0D and 1D persistence pairs.

Return type:

(2 arrays)

Example:

import numpy as np
from teaspoon.MakeData.DynSysLib.autonomous_dissipative_flows import lorenz
from teaspoon.DAF.data_assimilation import TADA
from teaspoon.DAF.forecasting import forecast_time
from teaspoon.DAF.forecasting import random_feature_map_model
from teaspoon.DAF.forecasting import get_forecast

# Set random seed
r_seed = 48824
np.random.seed(r_seed)

# Set TADA parameters
snr = 60.0
lr = 1e-5
train_len = 4000
forecast_len = 2000
window_size = 50
max_window_number = 10

# Get training and validation data at random initial condition
ICs = list(np.random.normal(size=(3,1)).reshape(-1,))
t, ts = lorenz(L=500, fs=50, SampleSize=6001, parameters=[28,10.0,8.0/3.0],InitialConditions=ICs)
ts = np.array(ts)

# Get signal and noise amplitudes using signal-to-noise ratio
a_sig = np.sqrt(np.mean(np.square(ts),axis=1))
a_noise = a_sig * 10**(-snr/20)

# Add noise to the signal
Gamma = np.diag(a_noise)
noise = np.random.normal(size=np.shape(ts[:,0:train_len+forecast_len]))
u_obs = ts[:,0:train_len+forecast_len] + Gamma@noise

# Train model
W_LR, W_in, b_in = random_feature_map_model(u_obs[:,0:train_len],Dr=300, seed=r_seed)

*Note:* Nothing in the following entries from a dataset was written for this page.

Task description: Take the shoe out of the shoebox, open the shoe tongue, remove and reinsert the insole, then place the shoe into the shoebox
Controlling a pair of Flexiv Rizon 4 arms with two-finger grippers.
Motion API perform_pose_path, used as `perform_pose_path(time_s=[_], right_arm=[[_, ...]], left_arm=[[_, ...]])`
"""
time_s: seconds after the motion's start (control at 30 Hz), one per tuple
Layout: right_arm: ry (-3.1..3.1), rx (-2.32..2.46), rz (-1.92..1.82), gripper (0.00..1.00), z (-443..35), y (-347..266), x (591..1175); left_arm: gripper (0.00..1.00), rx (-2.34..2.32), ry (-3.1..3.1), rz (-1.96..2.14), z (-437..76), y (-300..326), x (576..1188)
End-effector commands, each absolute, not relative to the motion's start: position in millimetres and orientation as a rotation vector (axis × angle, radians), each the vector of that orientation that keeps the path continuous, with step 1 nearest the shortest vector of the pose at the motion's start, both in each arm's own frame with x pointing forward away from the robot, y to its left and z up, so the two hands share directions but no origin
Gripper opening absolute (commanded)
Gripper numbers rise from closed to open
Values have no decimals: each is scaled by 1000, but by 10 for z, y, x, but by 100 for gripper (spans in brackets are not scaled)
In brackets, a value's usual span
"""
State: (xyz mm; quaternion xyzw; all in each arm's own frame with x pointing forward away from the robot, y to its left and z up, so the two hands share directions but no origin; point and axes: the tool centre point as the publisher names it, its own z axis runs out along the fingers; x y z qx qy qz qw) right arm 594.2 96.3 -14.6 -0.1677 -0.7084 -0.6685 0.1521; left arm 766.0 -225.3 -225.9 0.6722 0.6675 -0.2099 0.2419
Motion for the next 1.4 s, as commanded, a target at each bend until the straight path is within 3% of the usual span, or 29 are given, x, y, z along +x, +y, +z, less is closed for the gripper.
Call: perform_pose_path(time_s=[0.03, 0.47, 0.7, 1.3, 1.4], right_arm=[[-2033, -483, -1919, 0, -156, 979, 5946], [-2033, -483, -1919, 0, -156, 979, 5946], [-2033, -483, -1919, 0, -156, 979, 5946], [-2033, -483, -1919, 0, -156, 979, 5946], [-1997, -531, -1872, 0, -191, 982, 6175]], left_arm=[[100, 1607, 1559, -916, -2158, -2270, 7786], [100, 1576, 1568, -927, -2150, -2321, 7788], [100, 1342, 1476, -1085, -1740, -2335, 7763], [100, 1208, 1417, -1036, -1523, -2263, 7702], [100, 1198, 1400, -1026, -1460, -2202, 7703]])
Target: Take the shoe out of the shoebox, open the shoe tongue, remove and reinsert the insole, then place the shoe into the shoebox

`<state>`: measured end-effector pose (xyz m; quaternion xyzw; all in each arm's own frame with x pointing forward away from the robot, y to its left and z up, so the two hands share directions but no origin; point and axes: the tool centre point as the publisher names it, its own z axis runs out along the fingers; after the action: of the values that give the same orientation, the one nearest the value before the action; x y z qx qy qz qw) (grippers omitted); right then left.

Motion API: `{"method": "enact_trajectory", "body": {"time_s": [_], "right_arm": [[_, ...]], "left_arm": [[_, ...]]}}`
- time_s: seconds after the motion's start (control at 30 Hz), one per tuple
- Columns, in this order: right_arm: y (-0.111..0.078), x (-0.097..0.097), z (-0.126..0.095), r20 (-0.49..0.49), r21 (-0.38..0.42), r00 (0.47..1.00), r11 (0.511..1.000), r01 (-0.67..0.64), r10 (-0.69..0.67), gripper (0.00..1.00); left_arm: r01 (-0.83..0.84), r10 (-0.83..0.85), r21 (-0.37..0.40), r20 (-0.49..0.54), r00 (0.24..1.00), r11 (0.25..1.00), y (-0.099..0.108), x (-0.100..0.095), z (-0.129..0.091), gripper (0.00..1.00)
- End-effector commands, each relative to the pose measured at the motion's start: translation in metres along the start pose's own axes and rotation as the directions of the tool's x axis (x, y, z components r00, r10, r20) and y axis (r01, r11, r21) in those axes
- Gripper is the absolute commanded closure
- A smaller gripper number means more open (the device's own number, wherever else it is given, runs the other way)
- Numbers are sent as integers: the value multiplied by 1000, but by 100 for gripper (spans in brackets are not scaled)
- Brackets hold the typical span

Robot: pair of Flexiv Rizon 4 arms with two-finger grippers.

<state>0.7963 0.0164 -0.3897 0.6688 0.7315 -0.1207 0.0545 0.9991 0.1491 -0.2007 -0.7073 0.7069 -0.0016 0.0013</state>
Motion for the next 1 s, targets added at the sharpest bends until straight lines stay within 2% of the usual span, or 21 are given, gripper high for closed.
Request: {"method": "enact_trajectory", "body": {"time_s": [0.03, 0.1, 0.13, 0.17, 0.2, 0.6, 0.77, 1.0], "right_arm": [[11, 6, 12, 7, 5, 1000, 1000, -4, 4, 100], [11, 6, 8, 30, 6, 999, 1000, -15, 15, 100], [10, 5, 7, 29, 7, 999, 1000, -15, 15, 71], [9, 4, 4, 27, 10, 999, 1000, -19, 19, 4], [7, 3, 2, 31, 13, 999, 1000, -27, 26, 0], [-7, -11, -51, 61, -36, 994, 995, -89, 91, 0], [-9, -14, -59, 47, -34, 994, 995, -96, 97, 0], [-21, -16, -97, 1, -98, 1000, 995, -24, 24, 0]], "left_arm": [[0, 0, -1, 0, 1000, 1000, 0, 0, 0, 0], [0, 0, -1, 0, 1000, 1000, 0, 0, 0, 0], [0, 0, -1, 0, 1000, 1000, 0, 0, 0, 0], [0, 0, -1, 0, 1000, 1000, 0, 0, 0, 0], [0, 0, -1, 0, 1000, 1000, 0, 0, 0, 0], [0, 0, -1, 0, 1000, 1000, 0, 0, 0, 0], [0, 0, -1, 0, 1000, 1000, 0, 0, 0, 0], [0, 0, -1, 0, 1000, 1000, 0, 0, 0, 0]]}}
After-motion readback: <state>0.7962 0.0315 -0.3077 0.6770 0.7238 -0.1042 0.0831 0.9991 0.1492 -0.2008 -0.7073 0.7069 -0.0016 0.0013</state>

# Set optimization parameters
d_rate = 0.99
opt_params = [lr, d_rate]
W_opt = W_LR

# TADA optimization loop
for window_number in range(1,max_window_number):
    model_parameters = [W_opt, W_LR, W_in, b_in]
    W_opt = TADA(u_obs, window_size, model_parameters, train_len=train_len, n_epochs=1, opt_params=opt_params, window_number=window_number)

# Set forecast parameters
window_number = 200
start = train_len
end = train_len + window_number + 1

# Forecast TADA and LR models and get measurements
X_model_tada = get_forecast(u_obs[:,train_len], W_opt, W_in, b_in,forecast_len=end-train_len)
X_model_lr =get_forecast(u_obs[:,train_len], W_LR, W_in, b_in,forecast_len=end-train_len)
X_meas = u_obs[:,start:end]

# Compute and print forecast times
tada_time = forecast_time(X_model_tada, X_meas, dt=0.02, lambda_max=0.91, threshold=0.05)
lr_time = forecast_time(X_model_lr, X_meas, dt=0.02, lambda_max=0.91, threshold=0.05)

print(f"TADA Forecast Time: {tada_time}")
print(f"LR Forecast Time: {lr_time}")

Note

Resulting forecast times may vary depending on the operating system.